There have been various points throughout the season, which I have previously noted, where Leicestershire have failed to press home their advantage (not enforcing the follow on at home against Northants being the most glaring), but the final, fatal, one seems to have occurred on the second day. Leicestershire made 238 (thanks, largely, to Cosgrove, who has been huge this season). Our secret weapon, our midget submarine, our V2, Dieter Klein, soon had Essex “reeling” at 68-5 (his four wickets included Alistair Cook, yorked for 4), but, in the absence of Clint McKay (or a spinner) to deliver a knock-out blow, they soon stopped reeling, and pulled themselves together enough to make 368-8  by the close of play.

The weather for the third day looked promising, with heavy showers forecast all afternoon, but, in the event, it proved to be the kind of day – low cloud, some overnight rain to freshen the pitch – on which you would least fancy your chances against the side with three of the top six wicket-takers in Division 2 (Napier, Porter and Bopara), and the leader in the bowling averages (the – unfortunately – evergreen ex-Fox David Masters).**

But we tried, we really did. With the score on 53-2, and some light drizzle in the air, Mark Cosgrove gave a masterclass in time wasting, apparently suffering, at the same time, an attack of restless leg syndrome that compelled him to wander out to square leg between every ball, and some kind of obsessive syndrome that meant he had to remove every speck of dirt from the wicket before he could face the next delivery. We in the stands did our bit : we opened umbrellas, looked mournfully to the skies, shook our heads, held out our palms, took shelter from the rain (one of the player’s mothers gave a particularly convincing performance, I thought).
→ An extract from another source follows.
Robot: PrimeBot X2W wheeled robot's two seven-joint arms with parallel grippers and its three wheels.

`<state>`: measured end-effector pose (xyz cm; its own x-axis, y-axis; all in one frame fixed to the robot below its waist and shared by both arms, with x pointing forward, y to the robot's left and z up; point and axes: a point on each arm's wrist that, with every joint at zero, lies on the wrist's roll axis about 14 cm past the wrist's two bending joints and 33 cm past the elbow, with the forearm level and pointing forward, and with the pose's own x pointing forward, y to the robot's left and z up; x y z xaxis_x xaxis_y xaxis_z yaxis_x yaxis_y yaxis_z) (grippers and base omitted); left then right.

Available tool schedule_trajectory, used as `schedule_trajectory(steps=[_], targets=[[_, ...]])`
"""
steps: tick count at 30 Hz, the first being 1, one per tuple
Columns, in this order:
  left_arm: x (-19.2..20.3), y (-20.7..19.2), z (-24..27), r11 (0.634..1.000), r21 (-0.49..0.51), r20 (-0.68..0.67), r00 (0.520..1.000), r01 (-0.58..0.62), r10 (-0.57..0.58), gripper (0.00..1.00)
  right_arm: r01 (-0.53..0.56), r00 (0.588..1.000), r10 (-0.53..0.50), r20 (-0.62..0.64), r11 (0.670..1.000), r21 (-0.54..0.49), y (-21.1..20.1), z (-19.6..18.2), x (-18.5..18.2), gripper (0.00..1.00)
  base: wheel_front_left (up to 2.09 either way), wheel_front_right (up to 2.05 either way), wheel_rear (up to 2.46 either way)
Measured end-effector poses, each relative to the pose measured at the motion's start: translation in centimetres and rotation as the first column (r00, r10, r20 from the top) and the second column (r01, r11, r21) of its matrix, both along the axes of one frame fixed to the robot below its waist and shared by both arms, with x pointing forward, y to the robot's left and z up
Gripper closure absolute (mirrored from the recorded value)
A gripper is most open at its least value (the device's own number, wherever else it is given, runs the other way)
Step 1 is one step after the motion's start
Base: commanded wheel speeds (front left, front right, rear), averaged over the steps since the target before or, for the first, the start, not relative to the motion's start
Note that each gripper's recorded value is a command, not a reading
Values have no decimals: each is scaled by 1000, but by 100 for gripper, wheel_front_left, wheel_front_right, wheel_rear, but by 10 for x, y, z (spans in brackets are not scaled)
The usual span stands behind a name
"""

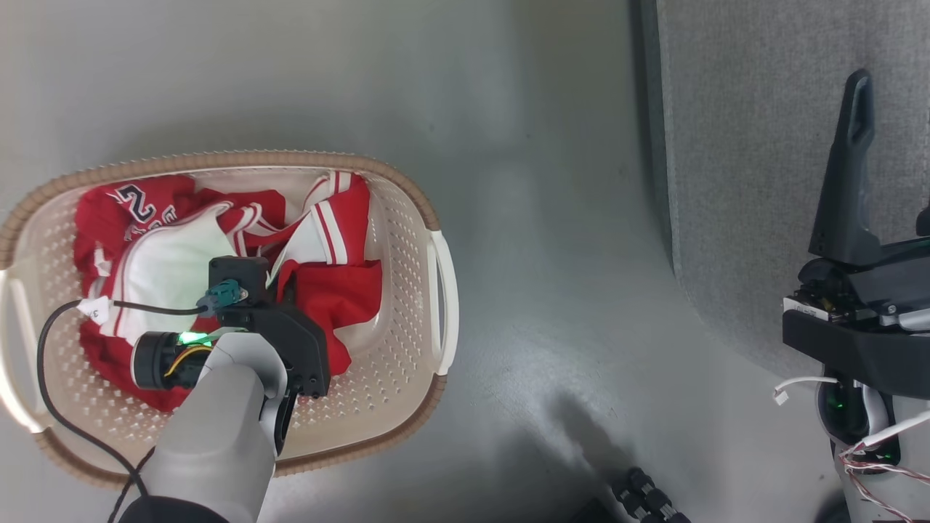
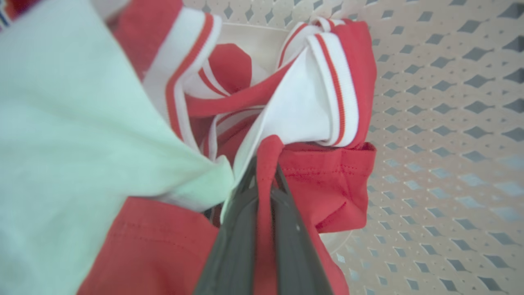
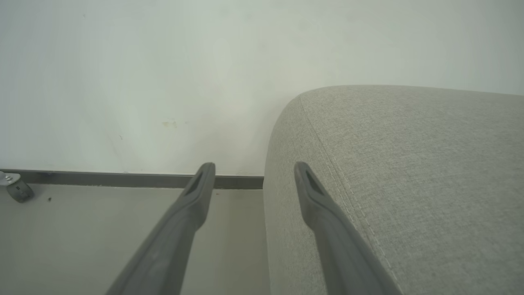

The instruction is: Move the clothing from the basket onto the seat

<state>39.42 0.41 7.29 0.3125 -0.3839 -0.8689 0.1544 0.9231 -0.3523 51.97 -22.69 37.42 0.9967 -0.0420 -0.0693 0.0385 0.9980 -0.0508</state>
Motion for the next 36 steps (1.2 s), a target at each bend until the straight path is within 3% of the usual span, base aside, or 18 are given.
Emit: schedule_trajectory(steps=[14, 20, 36], targets=[[26, 11, 49, 990, -63, 117, 984, -125, 132, 100, -48, 998, 46, 34, 998, 45, 17, 21, 5, 0, 0, 0, 0], [29, 16, 77, 990, -77, 178, 975, -117, 129, 100, -64, 997, 61, 39, 996, 60, 22, 30, 4, 0, 0, 0, 0], [34, 49, 156, 977, -85, 331, 919, -198, 215, 100, -84, 996, 80, 45, 992, 96, 33, 60, -19, 0, 0, 0, 0]])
We won a brief respite of half an hour or so, but it was no use and – as I have said – the innings defeat arrived shortly after tea.

So that is it, I suppose. There are still three games to play : Leicestershire could finish anywhere between second and, not impossibly, last in the table, but I now feel I can return to my contemplation of the dying fall in peace.  There was little drama, no displays of wild emotion, no-one burst into tears (of joy or despair), and there were no squeaky bums in evidence (though, thanks to the wet seats, there were – topically – a few soggy bottoms).
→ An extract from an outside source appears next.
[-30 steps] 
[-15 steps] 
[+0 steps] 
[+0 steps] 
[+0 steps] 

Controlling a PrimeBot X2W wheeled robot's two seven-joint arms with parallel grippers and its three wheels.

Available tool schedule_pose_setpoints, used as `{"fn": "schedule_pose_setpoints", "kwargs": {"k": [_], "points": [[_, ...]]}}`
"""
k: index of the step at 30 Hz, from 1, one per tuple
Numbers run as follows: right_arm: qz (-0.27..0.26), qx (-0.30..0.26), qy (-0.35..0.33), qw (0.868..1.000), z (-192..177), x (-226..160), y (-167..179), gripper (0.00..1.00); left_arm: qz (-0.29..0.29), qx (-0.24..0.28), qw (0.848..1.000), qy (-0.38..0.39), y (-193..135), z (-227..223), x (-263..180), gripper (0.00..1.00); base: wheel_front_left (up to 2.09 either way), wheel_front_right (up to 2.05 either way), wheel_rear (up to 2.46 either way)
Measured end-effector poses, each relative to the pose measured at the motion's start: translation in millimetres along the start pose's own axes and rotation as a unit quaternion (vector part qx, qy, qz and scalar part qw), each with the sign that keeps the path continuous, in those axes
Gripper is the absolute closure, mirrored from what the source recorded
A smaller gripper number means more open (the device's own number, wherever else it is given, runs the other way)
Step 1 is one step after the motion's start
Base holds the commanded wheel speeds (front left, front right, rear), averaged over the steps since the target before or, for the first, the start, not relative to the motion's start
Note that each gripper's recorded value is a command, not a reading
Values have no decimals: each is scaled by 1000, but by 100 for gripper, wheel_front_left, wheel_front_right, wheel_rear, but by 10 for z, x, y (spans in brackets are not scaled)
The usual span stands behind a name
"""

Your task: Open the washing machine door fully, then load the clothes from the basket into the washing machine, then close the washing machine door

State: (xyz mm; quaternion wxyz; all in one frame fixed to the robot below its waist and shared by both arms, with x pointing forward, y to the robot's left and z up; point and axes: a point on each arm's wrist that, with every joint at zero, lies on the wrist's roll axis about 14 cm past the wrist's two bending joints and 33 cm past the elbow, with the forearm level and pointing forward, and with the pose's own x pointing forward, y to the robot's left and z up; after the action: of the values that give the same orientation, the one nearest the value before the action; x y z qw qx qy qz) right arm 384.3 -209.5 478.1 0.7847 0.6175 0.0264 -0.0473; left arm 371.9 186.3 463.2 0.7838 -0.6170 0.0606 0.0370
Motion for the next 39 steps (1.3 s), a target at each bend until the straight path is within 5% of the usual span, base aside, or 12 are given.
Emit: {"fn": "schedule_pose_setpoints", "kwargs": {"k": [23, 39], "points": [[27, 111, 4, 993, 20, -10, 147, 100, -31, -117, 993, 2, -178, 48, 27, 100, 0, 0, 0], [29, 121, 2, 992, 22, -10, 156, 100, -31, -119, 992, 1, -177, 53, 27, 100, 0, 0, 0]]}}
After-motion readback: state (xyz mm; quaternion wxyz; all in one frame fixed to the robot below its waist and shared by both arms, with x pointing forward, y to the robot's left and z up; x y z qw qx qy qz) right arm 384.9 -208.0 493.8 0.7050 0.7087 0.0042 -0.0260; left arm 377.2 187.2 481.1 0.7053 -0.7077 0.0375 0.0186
I was, by the way, impressed by what I saw of Alastair Cook ; not on the pitch (where his contribution this season has been significant for Essex), but by his friendly relationship with the visiting supporters, and his patient dealings with various autograph-hunters and selfie-seekers, some senescent, some juvenile : one young Indian boy (wearing a Union Jack t-shirt) seemed particularly overjoyed to have had a picture taken with him.

Late on in the afternoon he had evidently been called away on some important business (which turned out to be about the tour to Bangladesh).  He had just packed away his kit in his (quite modest) 4×4, and started his engine, when a steward approached with a Mother and child in tow. He turned the engine off again, dismounted, and submitted good-humouredly to another lengthy photo-session.  He didn’t really have to do this, and (however awkward his press conferences might be), I was impressed.

* ‘The County Cricket Championship’ : Sportsman’s Book Club, 1958.

** Precisely the sort of “typically English seamers“, of course, that the ECB is determined to discourage. We shall endure.

*** Wishful thinking. Actually three times.